Ainsi, votre psychisme exacerbé permettant un contrôle mental ne peut m’atteindre, puisque de ce fait vos aptitudes psychiques le sont aussi. Et j’ose estimer à raison que compte tenu de votre carrure, et ce malgré vos 30 centimètres de domination sur moi, quelques coups bien placés à la dague vous rabattront cet inépuisable caquet que vous auriez mieux fait de fermer.



Après avoir lancé ces ultimes remarques, comme pour condamner un esprit damné, il bondit sur l’arisen qui, trop fier pour esquiver le moindre geste, ouvrit ses bras, comme un ange prêt à rejoindre le ciel, et succomba immédiatement au coup que l’archer lui porta au thorax.
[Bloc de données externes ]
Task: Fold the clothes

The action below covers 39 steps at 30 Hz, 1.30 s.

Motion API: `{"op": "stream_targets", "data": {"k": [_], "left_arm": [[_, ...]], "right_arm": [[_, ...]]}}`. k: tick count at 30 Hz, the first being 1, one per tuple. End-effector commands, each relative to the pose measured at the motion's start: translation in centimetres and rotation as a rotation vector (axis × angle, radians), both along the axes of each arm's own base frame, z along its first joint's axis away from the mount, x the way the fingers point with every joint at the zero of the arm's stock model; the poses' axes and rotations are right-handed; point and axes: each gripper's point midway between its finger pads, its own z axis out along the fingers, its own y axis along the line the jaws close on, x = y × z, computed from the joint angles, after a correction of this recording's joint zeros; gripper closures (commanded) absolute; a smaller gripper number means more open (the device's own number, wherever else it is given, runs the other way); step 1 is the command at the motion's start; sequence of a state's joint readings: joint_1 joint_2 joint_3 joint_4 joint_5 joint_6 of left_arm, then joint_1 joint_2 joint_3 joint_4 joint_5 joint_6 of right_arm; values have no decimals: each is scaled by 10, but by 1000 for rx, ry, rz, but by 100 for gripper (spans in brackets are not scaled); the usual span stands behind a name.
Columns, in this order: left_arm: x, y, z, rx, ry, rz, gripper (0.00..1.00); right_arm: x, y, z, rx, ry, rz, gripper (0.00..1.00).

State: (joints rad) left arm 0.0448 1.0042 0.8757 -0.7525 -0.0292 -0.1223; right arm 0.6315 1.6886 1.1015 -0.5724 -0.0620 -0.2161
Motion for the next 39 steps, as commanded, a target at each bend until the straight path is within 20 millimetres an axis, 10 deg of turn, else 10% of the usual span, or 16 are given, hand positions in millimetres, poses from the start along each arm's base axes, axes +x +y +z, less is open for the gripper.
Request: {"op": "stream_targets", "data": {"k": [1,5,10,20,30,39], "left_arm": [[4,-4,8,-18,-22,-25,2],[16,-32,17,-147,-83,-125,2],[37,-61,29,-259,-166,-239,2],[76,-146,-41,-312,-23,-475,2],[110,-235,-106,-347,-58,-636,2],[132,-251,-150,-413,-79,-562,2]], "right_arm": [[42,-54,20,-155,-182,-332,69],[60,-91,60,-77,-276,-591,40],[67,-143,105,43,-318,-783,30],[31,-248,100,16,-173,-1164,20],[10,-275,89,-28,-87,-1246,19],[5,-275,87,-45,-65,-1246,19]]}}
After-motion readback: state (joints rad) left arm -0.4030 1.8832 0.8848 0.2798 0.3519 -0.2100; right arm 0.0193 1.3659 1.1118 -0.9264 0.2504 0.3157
Savatant violemment la tête de sa victime d’un coup de talon lui broyant le crâne, Swa asséna :



« Je peux enfin plonger sans remords dans la paix du sommeil. »



Puis il s’endormi se promettant de ne plus jamais se reposer sans vérifier de fond en comble les lieux. Heureusement qu’il y avait une aurore boréale… Une telle chance n’arrive jamais deux fois.







*Allodial : opposé de féodal, terre dont quelqu’un à la propriété absolue. Ici, elle appartiennent à Siveria, c’est à dire à la Nature, ce qui explique la rudesse de cet endroit.



*traüm : en allemand, rêve, mais signifie également cauchemar, issu du terme grec traumaticos, blessure, qui a donné traumatisme.